Lopsided, swaddled in wire,

a bomb’s blunt muzzle snuffles

the electric air.

Martyr,

Kisty called me when the mock-up

failed and Oppie flared.

A dummy weapon with a real

spare spark gap switch

I never should have volunteered.

But it was gorgeous work,

and I was proud: the long shanks

of its axial electrodes

sealed in glass—a flower

only meant to open

once. Then everyone

thronged round with cameras,

timing circuits, tampering

and testing till it failed.

All faulted me.

 

That cloud hung overhead for days.

No sleep. Not even after Oppie

called his hot shots in: the muckety

muckiest group I’ve ever seen.

They wouldn’t let me touch

the botched X unit—cracked

it open like a corpse

and found it had been fired

three hundred times and more

before it funked.

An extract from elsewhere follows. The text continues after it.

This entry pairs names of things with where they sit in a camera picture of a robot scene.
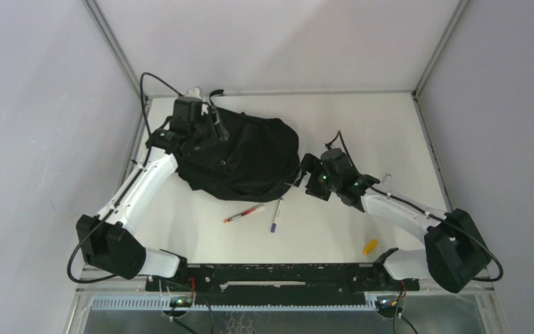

No fault of mine,

they might have said.

 

The wet wind wails and sucks

air from my lungs.

The steel-lipped doorway

mouths a black sky stitched

with white-hot tungsten sutures.

My heart ticks faintly

counting down.

 

There’s me—and then there’s Oppie.

I say: when a thundercloud sweeps overhead

the shadow of 100 million volts

will crawl across the desert after it;

let’s build a ladder for the lightning

with a bomb on top. Madness.

So I thought he ought to think. Instead

he nods, says it’s a go. Of course

it goes. And I go up one hundred

rain-slick rungs, his Isaac,

sacrifice to sleep-starved fantasies

of sabotage. The desert’s underwater,

roads are muck, trucks

mired in gullies, swamped and ditched.

Our patchwork Armageddon’s safe—

from tampering, at least.

The real threats, I can’t stall:

where our own error strikes

or massed electrons fall.

 

Lightning smacks the ground,

scars earth, pocks rock, cauterizes

like a fallen star. I count the miles

by fifths, too few, until I hear

untold, untellable atoms

bully back into the vacuum

panic left. Seared sagebrush

spices air. Creosote and cinders.

Beside me, our beast slumbers

fitfully, its heart

a metal fist. Half mine,

its brain revolves in vacuum,

a glass capsule cupping nothing

but expectation of a swift

electric surge.

I play the odds

of pleasing Oppie off against

my death. Or do I give devotion

to this bud of my ambition

that will bloom in thunder soon?

Either way, I call it love.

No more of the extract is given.